The process of decorating pysanky eggs is similar to batik textile dying. Patterns are drawn onto delicate blown-out eggs with a specialized stylus, known as pysak, dipped in molten wax. The wax acts as a resist, and the marked-out areas are not dyed. Multicolored pysanki eggs—the Pokuttya version usually in some combination of red, orange, yellow, green, and black—are created through multiple rounds of resist dyeing. Pysanky eggs are usually made during Christian Lent, but their beauty can be appreciated year-round.

In addition to their own art, Pokuttya Folk Art Cooperative represents the work of Oleg Pona, a notable Christian icon painter. Highly-stylized, Ukrainian icon art is often painted with egg tempera over a gold leaf background on wood. Oleg’s icons can be seen in churches throughout the country, and he has taken part in the restoration of old church altars and artworks in Switzerland and Austria.

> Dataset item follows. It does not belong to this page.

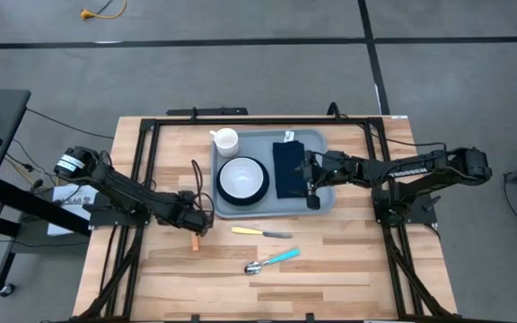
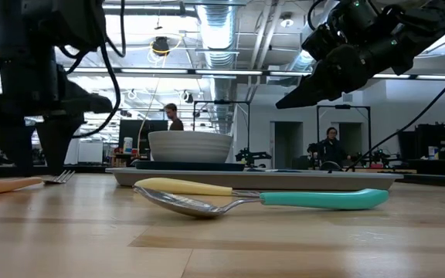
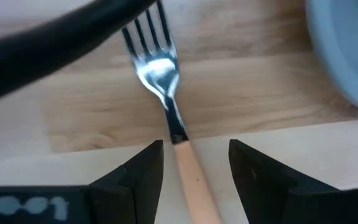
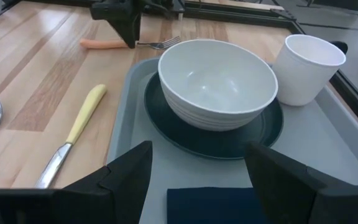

Lesia Pona, head of the cooperative, shares that most of the cooperative’s members are women who face many challenges because of the difficult economic situation and ongoing military conflict in Ukraine. Pokuttya Folk Art Cooperative’s mission extends beyond showing the best folk art and cultural traditions of Pokuttya to helping the families of its artisans survive during these difficult times. Purchasing a beautiful top, painting, or decorative egg from their artisans brings beauty into the lives of patrons and makers alike.